With the aim of contributing to this discussion we analyzed a Moreton wave event associated with an X 6.5 flare observed with high temporal resolution by Hα Solar Telescope for Argentina (HASTA) on December 6, 2006 in the NOAA AR10930. Additionally, data from other instruments were used to investigate the possible origin of the event. We followed three hypothetical scenarios of wave generation (Warmuth et al. 2007), the flare pressure pulse, the CME, and the small-scale ejecta which we refer to as hypothesis H1, H2, and H3. Balasubramaniam et al. (2010) extensively analyzed the same event and concluded that the lateral expansion of an erupting arcade located at the west side of NOAA AR10930 was probably the main cause of this Moreton disturbance (hypothesis H2).

We analyzed the evolution of the Moreton wavefronts and small-scale ejectum at the east side of NOAA AR10930 to investigate the accuracy of each hypothesis. Moreover, we measured the ignition times of the flare and the winking of two distant filaments that seem activated by the pass of the single Moreton wavefront, as suggested by Gilbert et al. (2008).

2. The data

HASTA is installed in the Solar Division of the C.U. Cesco Station (OAFA), and provides daily full Sun disk images in the hydrogen Hα emission line at 656.27 nm. It uses a Lyot filter with a full width at half maximum (FWHM) of 0.03 nm. A 1280 × 1024 square pixel CCD chip collects the incoming signal with a spatial resolution of ≈2″ per pixel. The telescope can take images either in patrol or in high-speed mode. The camera takes images every 15 s. Each image is analyzed in real time to detect rapid changes in the overall intensity. If no change is detected, the algorithm stores one image every 1.5 min (patrol mode). On the other hand, if a fast change is detected, the camera automatically switches to the high-speed mode. In this mode, the telescope can take and store full-frame images up to every 3 s (Bagalá et al. 1999). The Hα full-disk images are centered in the frame. The center of the sun disk corresponds to the position P = (640,512) in pixels and the solar radius, on December 6 (2006), is 475 pixels, giving a scale of 1465.2 km pixel^-1 in the images. Coordinates are given in pixels of the HASTA frame.

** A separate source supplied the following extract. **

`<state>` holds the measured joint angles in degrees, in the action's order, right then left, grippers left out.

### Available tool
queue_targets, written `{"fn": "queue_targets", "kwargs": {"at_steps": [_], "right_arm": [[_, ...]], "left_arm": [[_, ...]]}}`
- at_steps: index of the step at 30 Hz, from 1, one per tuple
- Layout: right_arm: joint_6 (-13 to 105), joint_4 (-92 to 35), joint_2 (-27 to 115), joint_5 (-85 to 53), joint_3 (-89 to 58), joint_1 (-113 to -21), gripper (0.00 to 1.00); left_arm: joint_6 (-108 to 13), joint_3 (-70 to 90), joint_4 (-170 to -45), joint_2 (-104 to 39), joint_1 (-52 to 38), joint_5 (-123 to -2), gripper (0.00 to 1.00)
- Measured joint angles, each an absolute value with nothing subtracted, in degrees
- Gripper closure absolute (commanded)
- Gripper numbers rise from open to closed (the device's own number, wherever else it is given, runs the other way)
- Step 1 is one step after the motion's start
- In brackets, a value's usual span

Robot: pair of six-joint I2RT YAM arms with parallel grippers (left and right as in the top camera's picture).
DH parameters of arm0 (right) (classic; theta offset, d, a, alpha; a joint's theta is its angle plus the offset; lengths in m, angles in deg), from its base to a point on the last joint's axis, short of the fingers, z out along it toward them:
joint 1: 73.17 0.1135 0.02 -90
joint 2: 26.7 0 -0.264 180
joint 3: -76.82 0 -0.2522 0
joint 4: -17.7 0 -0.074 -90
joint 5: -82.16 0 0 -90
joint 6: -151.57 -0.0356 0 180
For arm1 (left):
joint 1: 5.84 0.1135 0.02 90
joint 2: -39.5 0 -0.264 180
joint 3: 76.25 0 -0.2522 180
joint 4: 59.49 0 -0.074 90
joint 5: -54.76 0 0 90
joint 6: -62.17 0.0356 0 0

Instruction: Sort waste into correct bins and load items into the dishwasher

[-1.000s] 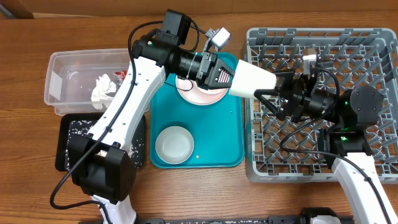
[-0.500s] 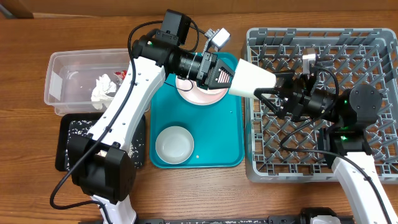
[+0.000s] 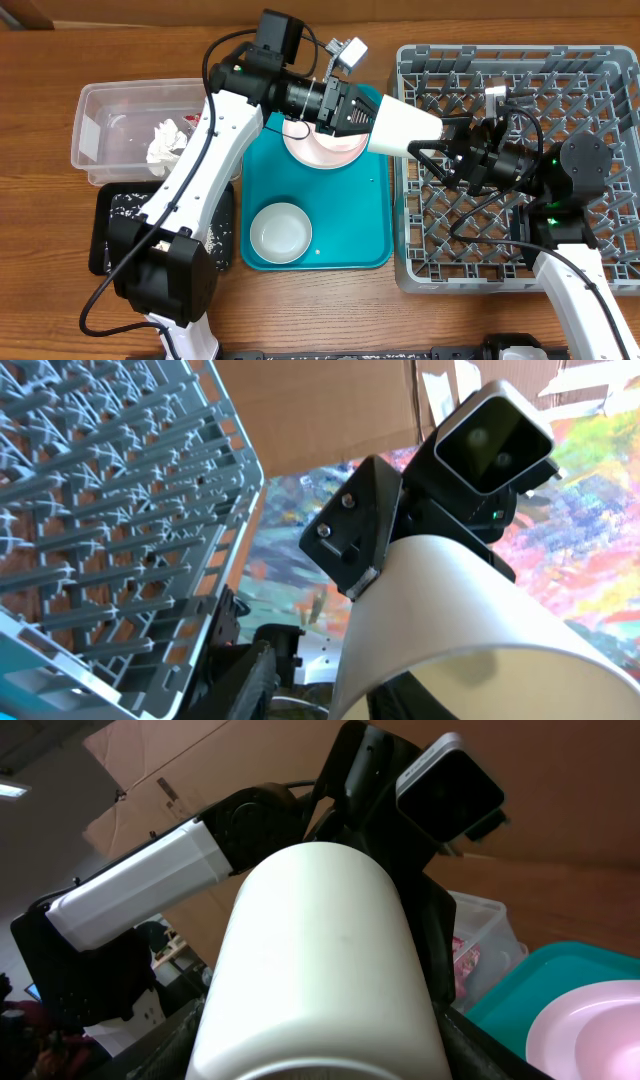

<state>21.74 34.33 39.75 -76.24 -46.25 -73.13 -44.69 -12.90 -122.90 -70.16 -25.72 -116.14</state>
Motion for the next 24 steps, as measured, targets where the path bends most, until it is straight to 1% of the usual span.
{"fn": "queue_targets", "kwargs": {"at_steps": [5, 8, 13, 17, 20, 24], "right_arm": [[21.9, 32.8, 39.8, -75.8, -46.2, -73.1, 0.44], [22.0, 30.7, 39.8, -74.7, -46.2, -73.1, 0.44], [22.5, 22.7, 39.8, -69.7, -46.2, -73.1, 0.44], [24.1, 14.0, 39.8, -63.3, -46.0, -73.1, 0.45], [26.9, 4.5, 39.8, -57.5, -44.8, -73.1, 0.45], [32.8, -10.0, 40.1, -47.7, -39.5, -73.1, 0.45]], "left_arm": [[-46.8, -12.9, -119.8, -70.2, -23.8, -115.9, 0.61], [-48.9, -12.9, -116.3, -70.2, -21.8, -115.2, 0.56], [-51.8, -12.9, -115.4, -70.2, -17.4, -111.1, 0.52], [-52.6, -12.9, -115.4, -70.2, -14.8, -107.7, 0.50], [-53.0, -12.9, -115.5, -70.2, -14.5, -105.3, 0.48], [-53.2, -12.9, -116.5, -70.2, -14.5, -101.7, 0.45]]}}
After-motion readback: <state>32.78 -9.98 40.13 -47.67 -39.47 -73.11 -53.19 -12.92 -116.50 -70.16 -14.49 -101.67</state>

At t = 18:28 UT in the NOAA AR10930 localized at (S06E58), a flare X 6.5 occurred as reported by the GOES (Geostationary Operational Environmental Satellite) Space Environment Monitor instrument, with the maximum soft X-ray flux measured at t = 18:47 UT in the XL band. Figure 1 shows the GOES11 measured X-ray flux (1 −minute averaged data) in the XL band (1–8 Å) and XS band (0.5–3 Å), pointing an abrupt rising slope starting at t = 18:29 UT and a slow decay that ends after t = 19:00 UT, exceeding the M- and X-flare thresholds. The derivative obtained from numerical differentiation of the curves XL and XS shows a sharp increase beginning at t = 18:40 UT and t = 18:42 UT, respectively, with a maximum at t = 18:44 UT for both curves. The half of the rising slope of both derivatives occurs at t = 18:43 UT.

The Solar Geophysical Data (SGD) reported an Hα 3B flare at t = 18:45 UT and the Optical Solar Patrol Network (OSPAN) detected a single Moreton wavefront wave associated with the flare event.

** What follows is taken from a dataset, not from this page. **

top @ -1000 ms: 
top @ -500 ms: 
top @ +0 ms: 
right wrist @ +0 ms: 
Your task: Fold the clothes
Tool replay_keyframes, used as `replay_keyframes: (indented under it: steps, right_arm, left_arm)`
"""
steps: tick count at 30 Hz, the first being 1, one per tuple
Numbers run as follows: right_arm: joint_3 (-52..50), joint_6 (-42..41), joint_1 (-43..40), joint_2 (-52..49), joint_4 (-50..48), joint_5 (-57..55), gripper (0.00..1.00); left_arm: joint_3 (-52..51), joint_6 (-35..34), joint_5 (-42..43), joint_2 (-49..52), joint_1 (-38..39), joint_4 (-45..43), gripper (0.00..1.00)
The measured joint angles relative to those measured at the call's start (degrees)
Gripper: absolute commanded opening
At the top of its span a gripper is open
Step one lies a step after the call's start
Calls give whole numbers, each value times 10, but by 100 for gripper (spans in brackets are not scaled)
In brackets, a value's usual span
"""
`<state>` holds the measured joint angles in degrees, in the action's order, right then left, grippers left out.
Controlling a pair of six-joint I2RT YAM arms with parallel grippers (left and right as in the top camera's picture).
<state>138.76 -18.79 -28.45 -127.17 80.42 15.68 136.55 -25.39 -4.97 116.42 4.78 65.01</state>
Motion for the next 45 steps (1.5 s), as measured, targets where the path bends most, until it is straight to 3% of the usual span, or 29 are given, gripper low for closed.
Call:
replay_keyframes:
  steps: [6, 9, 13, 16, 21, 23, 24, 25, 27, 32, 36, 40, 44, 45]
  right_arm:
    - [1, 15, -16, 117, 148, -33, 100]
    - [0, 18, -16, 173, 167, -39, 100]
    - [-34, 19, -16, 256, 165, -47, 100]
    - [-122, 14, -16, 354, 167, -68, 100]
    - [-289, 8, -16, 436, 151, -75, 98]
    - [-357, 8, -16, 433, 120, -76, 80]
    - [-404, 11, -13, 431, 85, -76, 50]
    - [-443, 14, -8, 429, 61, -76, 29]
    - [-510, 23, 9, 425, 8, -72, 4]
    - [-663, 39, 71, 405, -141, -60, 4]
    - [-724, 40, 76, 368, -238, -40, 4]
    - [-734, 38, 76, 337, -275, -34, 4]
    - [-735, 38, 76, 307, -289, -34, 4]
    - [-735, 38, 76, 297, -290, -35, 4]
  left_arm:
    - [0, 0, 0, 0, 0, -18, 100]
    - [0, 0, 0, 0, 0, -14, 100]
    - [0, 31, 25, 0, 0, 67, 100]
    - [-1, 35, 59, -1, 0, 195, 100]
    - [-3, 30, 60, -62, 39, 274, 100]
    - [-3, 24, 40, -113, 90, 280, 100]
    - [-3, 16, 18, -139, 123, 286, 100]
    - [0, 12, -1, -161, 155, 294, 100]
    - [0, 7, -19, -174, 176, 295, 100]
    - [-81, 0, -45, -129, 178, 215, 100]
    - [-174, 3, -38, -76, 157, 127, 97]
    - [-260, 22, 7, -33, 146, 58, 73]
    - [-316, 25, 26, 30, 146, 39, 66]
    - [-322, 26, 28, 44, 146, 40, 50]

Figure 2a shows the HASTA scene of the NOAA AR10930. The overexposure of the image is due to the onset of the flare. We note the presence of a principal spot accompanied by another one of minor importance, NOAA AR10929. NF and SF are regions identifying a northern and a southern filament. The corresponding photospheric magnetic distribution, given by the Michelson Doppler Imaging (MDI) on board the Solar and Heliospheric Observatory (SOHO), is shown in Fig. 2b.

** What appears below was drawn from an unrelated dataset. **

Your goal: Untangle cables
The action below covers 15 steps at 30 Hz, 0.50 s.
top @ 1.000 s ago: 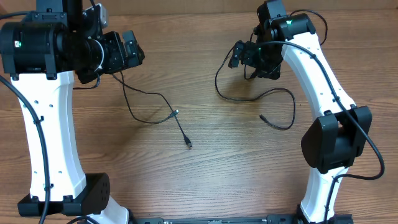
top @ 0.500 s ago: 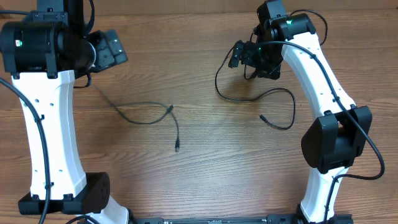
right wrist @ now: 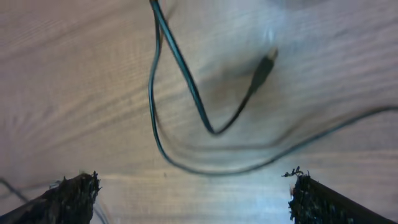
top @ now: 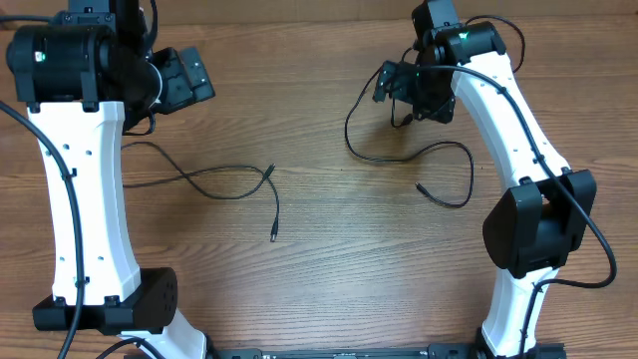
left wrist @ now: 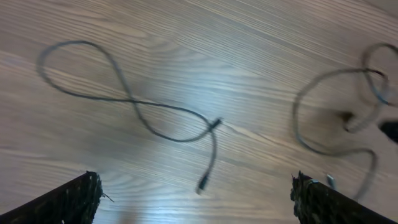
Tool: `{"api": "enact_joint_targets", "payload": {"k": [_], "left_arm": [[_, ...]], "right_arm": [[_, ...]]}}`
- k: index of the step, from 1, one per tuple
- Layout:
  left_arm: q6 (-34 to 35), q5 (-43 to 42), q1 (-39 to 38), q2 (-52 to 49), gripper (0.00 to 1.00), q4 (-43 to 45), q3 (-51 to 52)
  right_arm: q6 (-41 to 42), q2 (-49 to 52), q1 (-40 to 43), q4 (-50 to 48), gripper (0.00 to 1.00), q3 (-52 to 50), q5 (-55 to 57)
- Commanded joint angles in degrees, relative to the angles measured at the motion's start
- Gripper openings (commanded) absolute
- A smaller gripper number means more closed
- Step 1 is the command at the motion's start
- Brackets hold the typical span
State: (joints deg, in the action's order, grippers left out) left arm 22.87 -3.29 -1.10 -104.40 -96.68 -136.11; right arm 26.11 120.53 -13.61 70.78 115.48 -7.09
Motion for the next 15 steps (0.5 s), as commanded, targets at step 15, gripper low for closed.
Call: {"api": "enact_joint_targets", "payload": {"k": [15], "left_arm": [[-8.1, -16.3, -2.4, 0.3, 0.90, -0.1, 3.6]], "right_arm": [[-15.7, 2.3, -1.0, -9.4, 0.95, 0.0, 3.4]]}}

The Moreton wave event is shown in the sequence of Fig. 3. The wavefront is more clearly seen in the AR’s southwest direction. The images were taken with the HASTA telescope in full disk using a cadence of 5 s in the center of the Hα line; i.e., the AR as well as the activation of the two filaments were extensively observed. The wavefronts become weaker and diffuse as the disturbance moves away from the AR.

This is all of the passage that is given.